Dash, the Digital Money of the Future

The next point of focus is one that comes with no absence of passionate dialogue surrounding it. This is a coin that has seen up’s and downs. A coin that has been in controversial head to head’s and above all else, a coin that has been a trailblazer for anonymity and utility in the cryptocurrency world. It’s laid the groundwork for many other styles of coin and is commonly seen brought into discussions of “vs. Monero” as until Zcash, it was only one of two options for a truly hidden and secure coin. By now if you’re familiar with the crypto world, you’ve probably guessed the guy we’re talking about: Dash

In this article we’re going to steer away from the overly populated internet dialogue of “Which is better? Dash or Monero?” and focus on illustrating what we consider the strengths and weaknesses of Dash, and we’ll let you decide on your own.

So how does Dash work you say?

Glad you asked. Dash operates on a system called PrivateSend. Basically Dash gives its users the ability to “mix” their coins. Once a user has begun the mixing process the client searches for other Dash users and according to the number of cycles chosen the full length of the process can range from thirty minutes to upwards of several hours.

Each cycle, or round chosen connects the user to a group with a minimum of two other users. Every cycle theoretically introduces at least two new users each time and cycles the coins amongst everyone. It speaks to logic that an increased amount of PrivateSend cycles will provide a higher level of security. If you read the article on Monero you can immediately see differences in this method versus their Ring Signature way of creating anonymous transactions.

Immediate concerns rise in individuals potentially logging the the data that passes through their servers, in turn discovering where each output finalizes itself. Masternodes have been created in an attempt to mitigate the risk, though not in the most reliable fashion. Masternodes are essentially servers that organize PrivateSend transactions and require deposits of 1000 Dash to operate.

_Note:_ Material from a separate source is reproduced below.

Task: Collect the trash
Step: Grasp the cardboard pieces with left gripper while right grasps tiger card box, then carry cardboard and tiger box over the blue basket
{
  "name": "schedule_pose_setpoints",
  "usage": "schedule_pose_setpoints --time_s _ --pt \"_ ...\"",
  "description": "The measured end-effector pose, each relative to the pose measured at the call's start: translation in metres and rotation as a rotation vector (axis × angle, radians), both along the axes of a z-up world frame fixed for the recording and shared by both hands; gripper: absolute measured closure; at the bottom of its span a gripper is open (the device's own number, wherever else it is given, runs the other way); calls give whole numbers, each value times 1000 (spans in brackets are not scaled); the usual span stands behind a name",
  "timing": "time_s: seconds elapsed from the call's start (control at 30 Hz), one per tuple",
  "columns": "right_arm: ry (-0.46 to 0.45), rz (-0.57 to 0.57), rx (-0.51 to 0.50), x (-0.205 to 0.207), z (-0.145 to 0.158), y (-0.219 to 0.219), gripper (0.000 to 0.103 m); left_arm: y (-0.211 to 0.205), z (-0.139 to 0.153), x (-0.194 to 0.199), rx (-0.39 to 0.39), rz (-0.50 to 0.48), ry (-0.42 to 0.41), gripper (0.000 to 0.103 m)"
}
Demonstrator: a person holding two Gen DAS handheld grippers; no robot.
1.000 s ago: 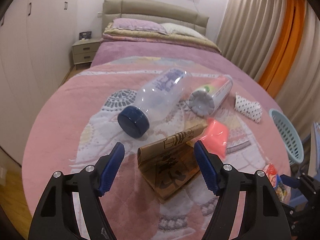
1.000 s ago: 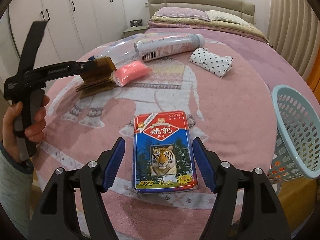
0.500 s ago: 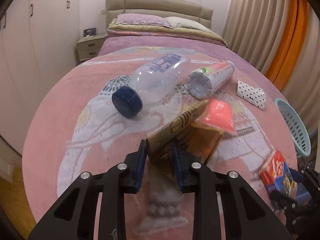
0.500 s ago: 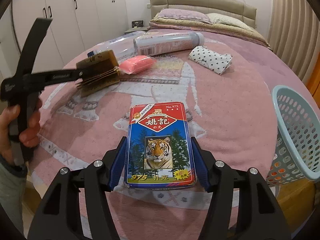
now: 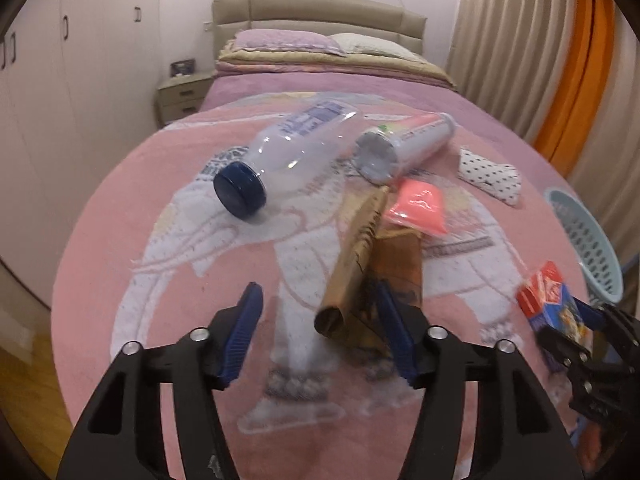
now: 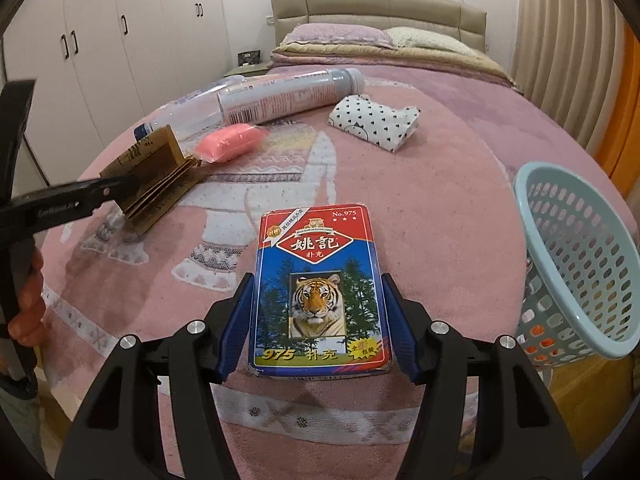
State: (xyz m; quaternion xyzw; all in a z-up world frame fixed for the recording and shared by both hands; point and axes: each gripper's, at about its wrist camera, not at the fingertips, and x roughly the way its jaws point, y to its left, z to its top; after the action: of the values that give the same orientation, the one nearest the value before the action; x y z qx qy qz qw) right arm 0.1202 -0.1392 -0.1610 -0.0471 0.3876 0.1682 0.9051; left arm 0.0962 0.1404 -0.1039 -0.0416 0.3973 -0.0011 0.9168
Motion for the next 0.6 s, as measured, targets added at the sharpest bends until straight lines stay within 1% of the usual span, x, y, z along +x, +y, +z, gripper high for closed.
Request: schedule_pose_setpoints --time_s 0.17,0.23,0.3,0.4,0.43,0.6 --pt "8 -2 12 1 -1 -1 44 -7 1 10 45 10 0 44" --pt "11 -1 18 1 -1 -1 44 -9 -1 13 55 16 7 53" --pt "13 4 20 1 0 -2 44 -11 -3 15 61 15 21 76" --pt "-2 23 33 -1 3 -3 45 -12 -5 12 54 24 24 94" --pt "-8 25 38 -2 4 -3 45 -12 -4 8 47 26 16 97" --pt "-36 37 60 -6 14 -5 46 -10 8 -10 35 51 -34 99"
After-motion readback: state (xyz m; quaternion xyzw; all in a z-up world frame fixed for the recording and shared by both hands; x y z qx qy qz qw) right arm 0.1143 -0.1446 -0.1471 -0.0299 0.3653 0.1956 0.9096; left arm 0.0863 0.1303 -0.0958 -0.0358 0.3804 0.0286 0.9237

This collateral is supposed to prevent someone from creating an infinite amount of nodes and recording details surrounding Dash transactions.

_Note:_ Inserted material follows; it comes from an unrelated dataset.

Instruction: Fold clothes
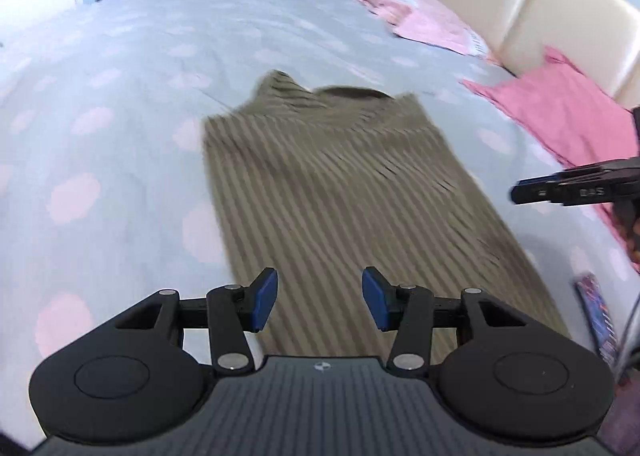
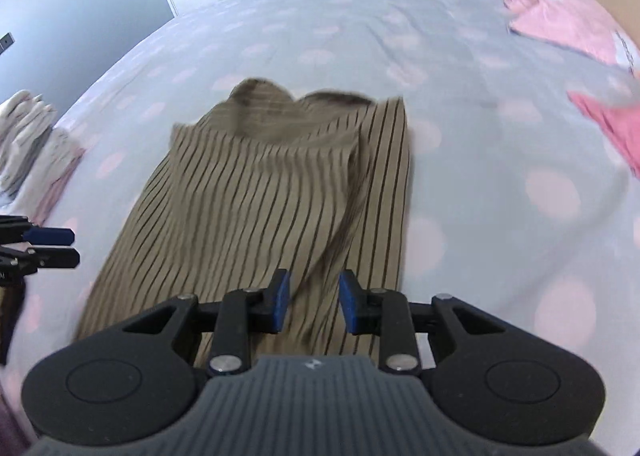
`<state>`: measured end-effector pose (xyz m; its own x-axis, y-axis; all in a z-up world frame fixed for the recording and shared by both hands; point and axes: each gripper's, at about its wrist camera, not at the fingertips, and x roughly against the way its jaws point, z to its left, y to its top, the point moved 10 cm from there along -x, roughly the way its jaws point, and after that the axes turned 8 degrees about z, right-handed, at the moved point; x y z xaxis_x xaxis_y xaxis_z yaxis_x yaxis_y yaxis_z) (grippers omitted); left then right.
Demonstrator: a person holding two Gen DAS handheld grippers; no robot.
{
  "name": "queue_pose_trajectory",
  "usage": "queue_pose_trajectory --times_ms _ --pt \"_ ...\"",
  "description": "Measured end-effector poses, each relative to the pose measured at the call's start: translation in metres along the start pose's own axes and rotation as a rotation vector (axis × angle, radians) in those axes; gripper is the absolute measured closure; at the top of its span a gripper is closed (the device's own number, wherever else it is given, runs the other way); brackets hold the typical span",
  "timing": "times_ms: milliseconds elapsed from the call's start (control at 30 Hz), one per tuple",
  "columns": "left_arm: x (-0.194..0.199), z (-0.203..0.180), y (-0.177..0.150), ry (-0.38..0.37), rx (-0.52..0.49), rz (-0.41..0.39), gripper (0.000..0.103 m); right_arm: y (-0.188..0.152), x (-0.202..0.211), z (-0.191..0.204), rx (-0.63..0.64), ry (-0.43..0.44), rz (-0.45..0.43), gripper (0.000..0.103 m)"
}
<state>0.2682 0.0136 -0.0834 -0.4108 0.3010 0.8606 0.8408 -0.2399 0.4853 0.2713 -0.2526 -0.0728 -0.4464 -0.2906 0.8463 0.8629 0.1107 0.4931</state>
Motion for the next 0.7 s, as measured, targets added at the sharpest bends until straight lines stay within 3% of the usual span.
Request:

As so, this tends to be the point of attack for Monero. The argument usually sounds like something of people pointing out how Monero is a much more anonymous system with no need to trust a mixing server. It’s as simple as transactions are created by a user’s client and then submitted to the network. It’s pointed out how the privacy afforded by Monero is ensured through cryptography. Ring signatures are decades old and have years and years of peer-review and real world application backing them, not to mention Monero has a team full of renowned cryptographers developing it. So this sounds pretty damning right? Well it might be if privacy was all there was to a coin.

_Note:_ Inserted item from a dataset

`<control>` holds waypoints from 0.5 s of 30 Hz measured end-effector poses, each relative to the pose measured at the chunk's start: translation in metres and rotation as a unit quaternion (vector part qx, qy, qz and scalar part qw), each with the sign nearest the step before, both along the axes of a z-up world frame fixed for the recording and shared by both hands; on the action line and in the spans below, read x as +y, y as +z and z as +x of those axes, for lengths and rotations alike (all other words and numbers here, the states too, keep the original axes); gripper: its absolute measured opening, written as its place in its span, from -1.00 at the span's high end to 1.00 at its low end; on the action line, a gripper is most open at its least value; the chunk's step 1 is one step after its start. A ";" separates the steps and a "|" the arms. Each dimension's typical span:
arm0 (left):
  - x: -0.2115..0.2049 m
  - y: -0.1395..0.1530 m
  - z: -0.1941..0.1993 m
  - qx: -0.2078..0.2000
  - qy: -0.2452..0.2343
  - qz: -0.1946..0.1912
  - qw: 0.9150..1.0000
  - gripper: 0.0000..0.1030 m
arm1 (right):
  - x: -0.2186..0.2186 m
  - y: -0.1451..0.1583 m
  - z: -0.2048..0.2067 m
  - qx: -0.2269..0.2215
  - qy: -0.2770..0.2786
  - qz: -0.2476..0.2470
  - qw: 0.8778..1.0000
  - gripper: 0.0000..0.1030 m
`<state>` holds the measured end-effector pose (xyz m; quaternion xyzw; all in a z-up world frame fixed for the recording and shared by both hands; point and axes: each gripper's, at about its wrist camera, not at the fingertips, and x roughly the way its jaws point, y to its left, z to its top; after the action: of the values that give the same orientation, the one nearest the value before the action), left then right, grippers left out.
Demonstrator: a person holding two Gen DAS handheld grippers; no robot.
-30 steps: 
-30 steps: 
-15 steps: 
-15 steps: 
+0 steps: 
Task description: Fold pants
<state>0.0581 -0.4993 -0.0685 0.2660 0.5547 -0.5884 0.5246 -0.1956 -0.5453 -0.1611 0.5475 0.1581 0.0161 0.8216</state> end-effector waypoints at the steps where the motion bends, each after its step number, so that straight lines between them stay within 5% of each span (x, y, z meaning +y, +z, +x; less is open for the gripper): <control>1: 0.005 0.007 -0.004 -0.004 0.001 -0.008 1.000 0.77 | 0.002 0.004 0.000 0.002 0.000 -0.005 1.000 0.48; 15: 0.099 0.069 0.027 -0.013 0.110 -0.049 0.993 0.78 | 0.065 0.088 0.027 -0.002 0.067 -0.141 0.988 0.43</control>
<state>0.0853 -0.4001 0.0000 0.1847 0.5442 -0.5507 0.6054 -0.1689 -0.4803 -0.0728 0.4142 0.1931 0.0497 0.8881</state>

In what setting does Dash thrive and why do we, along with many others see longevity in it? Well the answer is plenty. Firstly, Dash is forked from existing Bitcoin systems. This means that any existing or even developed bitcoin infrastructure can be easily implemented into the Dash system. Furthermore, Dash has instantly confirmed double-spend proof transactions. Yeah, that’s a mouthful, which is why it’s generally just refer to as InstantSpend. Essentially it means that Dash can be instantly traded and accepted, which is a massive advantage over other coins that have layover or cycle periods. Bitcoin has reported an average of 10 minutes for a single conformation where Dash is instant! A real potential use case for this can be seen here.

Dash has also done a good job of motivating their user base and growing along side them while strengthening their overall product. A good example of that can be seen in how they incentivize their full nodes which are key for the instant transfer and coinjoin process, DarkSend. Essentially you deposit $9500 (at moment of writing) of Dash into a node that then gives you 45% of all the block reward, or return that comes through it. This is two fold in advantages as it strengthens the network while allowing users to profit from it. Beyond that “Lead developer and creator of the masternode scheme Evan Duffield sees value in the collateral requirement for two reasons: first, to attempt to stabilize the Dash price by disincentivizing short sells; and second, to make a “51% attack” cost-prohibitive for a malicious actor,” which in turn saw them grow 40% in just 4 short months over last summer.

Continuing in line with their focus on incentivizing and working with their community, Dash lays the words across their website, “Dash has a well-defined set of mechanisms for anyone to submit proposals to the network to improve Dash, obtain approval, and fund those proposals directly from the network’s revenue.” They’ve designed a system that allows for the community to suggest ways for improvement while providing them the opportunity to receive funding and publicity through Dash. This also has benefit in that it removes a lot of pressure from the developers in terms of trying to figure out what the community wants, but instead allows them to debate amongst themselves and assist in developing the most desired protocols and amendments.

To buy or not to buy?

All in all, Dash is a coin that won’t be going anywhere anytime soon. It has strengths in the fact that it provides a long-term solution to crypto quantum issues, has a passionate user base that is easily incentivized and motivated, and has gone beyond targeting privacy in focusing and optimizing usability for future integration. We have faith that it’s a coin you should research further and consider trading because at this moment there’s no telling who’s going to be the next big player in the crypto world and it’s looking like Dash does it all.